━━━ Given material ━━━

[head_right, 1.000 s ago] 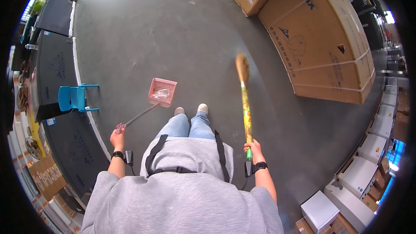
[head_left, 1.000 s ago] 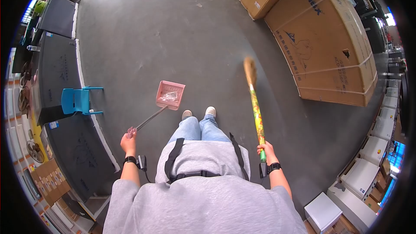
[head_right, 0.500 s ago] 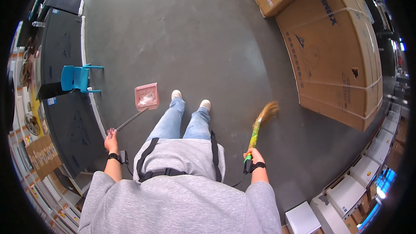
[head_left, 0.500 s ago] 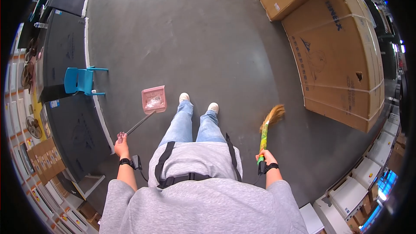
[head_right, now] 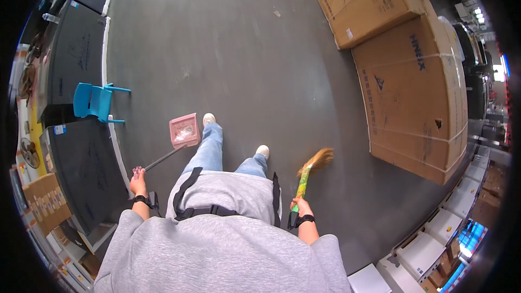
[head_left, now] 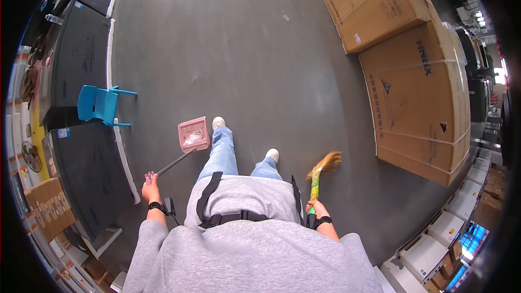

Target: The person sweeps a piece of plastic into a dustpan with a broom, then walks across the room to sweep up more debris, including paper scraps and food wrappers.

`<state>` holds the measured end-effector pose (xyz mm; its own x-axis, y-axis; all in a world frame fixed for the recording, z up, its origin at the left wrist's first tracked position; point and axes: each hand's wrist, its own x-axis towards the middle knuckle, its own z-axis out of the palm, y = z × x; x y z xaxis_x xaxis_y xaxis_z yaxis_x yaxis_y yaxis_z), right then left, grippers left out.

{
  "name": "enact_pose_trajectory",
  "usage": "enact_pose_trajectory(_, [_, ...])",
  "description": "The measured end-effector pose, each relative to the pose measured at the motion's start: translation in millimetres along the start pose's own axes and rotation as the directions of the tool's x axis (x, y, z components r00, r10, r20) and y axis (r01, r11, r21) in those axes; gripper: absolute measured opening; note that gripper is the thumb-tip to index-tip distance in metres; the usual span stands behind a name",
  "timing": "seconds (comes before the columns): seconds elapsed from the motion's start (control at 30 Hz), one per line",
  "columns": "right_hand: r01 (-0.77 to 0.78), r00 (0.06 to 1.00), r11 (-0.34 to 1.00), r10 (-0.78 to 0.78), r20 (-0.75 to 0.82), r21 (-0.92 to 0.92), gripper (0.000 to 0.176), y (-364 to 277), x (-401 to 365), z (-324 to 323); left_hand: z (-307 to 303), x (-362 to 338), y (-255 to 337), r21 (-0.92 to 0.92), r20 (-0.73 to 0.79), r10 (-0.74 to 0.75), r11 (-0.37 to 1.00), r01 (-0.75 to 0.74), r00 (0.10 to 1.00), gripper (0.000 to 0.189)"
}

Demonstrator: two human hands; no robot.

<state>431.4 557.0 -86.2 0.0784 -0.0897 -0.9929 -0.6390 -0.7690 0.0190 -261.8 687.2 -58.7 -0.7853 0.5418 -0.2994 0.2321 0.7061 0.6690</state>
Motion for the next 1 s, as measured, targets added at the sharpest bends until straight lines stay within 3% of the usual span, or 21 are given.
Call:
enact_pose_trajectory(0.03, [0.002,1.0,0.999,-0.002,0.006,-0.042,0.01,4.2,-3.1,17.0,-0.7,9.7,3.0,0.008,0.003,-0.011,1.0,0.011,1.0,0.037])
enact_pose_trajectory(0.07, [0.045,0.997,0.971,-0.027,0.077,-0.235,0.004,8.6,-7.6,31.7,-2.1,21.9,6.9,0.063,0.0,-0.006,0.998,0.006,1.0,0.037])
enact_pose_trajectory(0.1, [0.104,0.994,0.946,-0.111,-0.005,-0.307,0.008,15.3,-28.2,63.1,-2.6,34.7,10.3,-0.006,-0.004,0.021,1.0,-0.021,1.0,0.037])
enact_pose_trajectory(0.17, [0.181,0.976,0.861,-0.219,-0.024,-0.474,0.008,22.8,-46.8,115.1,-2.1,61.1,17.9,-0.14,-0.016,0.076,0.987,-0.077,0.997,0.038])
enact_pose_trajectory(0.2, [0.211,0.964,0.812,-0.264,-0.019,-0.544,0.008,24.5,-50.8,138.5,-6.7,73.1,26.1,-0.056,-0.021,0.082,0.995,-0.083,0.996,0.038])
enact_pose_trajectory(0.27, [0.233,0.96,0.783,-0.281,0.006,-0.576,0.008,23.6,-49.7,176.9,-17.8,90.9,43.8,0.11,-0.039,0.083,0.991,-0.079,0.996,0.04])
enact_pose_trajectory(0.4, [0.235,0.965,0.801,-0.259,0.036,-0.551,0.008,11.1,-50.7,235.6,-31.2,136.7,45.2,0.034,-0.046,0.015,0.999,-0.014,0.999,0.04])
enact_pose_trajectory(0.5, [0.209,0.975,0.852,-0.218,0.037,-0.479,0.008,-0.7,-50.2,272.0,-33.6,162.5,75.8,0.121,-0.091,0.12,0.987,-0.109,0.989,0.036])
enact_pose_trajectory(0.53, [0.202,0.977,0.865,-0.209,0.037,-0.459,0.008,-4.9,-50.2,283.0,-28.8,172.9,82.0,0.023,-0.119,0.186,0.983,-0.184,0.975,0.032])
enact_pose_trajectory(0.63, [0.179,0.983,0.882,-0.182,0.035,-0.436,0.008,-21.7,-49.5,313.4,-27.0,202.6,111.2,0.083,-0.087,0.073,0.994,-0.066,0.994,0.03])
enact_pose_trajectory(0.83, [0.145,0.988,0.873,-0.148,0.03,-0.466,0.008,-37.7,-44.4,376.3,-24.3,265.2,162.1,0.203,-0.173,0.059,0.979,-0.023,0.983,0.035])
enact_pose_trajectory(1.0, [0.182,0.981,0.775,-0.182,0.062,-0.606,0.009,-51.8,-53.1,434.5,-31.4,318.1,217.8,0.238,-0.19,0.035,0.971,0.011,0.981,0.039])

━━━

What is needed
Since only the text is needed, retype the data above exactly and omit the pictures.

Your response
[head_right, 1.000 s ago] 
[head_left, 1.000 s ago] 
[head_right, 0.500 s ago] 
[head_left, 0.500 s ago] 
[head_right, now] 
[head_left, now] 

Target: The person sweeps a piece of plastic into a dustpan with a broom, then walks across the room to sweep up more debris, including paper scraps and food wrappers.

`<state>` holds the measured end-effector pose (xyz mm; its own x-axis, y-axis; all in a world frame fixed for the recording, z up, its origin at the left wrist's first tracked position; point and axes: each hand's wrist, its own x-axis towards the middle knuckle, its own z-axis out of the palm, y = z × x; x y z xaxis_x xaxis_y xaxis_z yaxis_x yaxis_y yaxis_z), right then left, grippers left out.

{
  "name": "enact_pose_trajectory",
  "usage": "enact_pose_trajectory(_, [_, ...])",
  "description": "The measured end-effector pose, each relative to the pose measured at the motion's start: translation in millimetres along the start pose's own axes and rotation as the directions of the tool's x axis (x, y, z components r00, r10, r20) and y axis (r01, r11, r21) in those axes; gripper: absolute measured opening; note that gripper is the thumb-tip to index-tip distance in metres; the usual span stands behind a name",
  "timing": "seconds (comes before the columns): seconds elapsed from the motion's start (control at 30 Hz), one per line",
  "columns": "right_hand: r01 (-0.77 to 0.78), r00 (0.06 to 1.00), r11 (-0.34 to 1.00), r10 (-0.78 to 0.78), r20 (-0.75 to 0.82), r21 (-0.92 to 0.92), gripper (0.000 to 0.176), y (-364 to 277), x (-401 to 365), z (-324 to 323); left_hand: z (-307 to 303), x (-362 to 338), y (-255 to 337), r21 (-0.92 to 0.92), r20 (-0.73 to 0.79), r10 (-0.74 to 0.75), r11 (-0.37 to 1.00), r01 (-0.75 to 0.74), r00 (0.10 to 1.00), gripper (0.000 to 0.189)"
}

Demonstrator: two human hands; no robot.

<state>431.4 557.0 -86.2 0.0784 -0.0897 -0.9929 -0.6390 -0.7690 0.0190 -261.8 687.2 -58.7 -0.7853 0.5418 -0.2994 0.2321 0.7061 0.6690</state>
Motion for the next 1 s, as measured, targets added at the sharpest bends until straight lines stay within 3% of the usual span, or 21 are given.
Call:
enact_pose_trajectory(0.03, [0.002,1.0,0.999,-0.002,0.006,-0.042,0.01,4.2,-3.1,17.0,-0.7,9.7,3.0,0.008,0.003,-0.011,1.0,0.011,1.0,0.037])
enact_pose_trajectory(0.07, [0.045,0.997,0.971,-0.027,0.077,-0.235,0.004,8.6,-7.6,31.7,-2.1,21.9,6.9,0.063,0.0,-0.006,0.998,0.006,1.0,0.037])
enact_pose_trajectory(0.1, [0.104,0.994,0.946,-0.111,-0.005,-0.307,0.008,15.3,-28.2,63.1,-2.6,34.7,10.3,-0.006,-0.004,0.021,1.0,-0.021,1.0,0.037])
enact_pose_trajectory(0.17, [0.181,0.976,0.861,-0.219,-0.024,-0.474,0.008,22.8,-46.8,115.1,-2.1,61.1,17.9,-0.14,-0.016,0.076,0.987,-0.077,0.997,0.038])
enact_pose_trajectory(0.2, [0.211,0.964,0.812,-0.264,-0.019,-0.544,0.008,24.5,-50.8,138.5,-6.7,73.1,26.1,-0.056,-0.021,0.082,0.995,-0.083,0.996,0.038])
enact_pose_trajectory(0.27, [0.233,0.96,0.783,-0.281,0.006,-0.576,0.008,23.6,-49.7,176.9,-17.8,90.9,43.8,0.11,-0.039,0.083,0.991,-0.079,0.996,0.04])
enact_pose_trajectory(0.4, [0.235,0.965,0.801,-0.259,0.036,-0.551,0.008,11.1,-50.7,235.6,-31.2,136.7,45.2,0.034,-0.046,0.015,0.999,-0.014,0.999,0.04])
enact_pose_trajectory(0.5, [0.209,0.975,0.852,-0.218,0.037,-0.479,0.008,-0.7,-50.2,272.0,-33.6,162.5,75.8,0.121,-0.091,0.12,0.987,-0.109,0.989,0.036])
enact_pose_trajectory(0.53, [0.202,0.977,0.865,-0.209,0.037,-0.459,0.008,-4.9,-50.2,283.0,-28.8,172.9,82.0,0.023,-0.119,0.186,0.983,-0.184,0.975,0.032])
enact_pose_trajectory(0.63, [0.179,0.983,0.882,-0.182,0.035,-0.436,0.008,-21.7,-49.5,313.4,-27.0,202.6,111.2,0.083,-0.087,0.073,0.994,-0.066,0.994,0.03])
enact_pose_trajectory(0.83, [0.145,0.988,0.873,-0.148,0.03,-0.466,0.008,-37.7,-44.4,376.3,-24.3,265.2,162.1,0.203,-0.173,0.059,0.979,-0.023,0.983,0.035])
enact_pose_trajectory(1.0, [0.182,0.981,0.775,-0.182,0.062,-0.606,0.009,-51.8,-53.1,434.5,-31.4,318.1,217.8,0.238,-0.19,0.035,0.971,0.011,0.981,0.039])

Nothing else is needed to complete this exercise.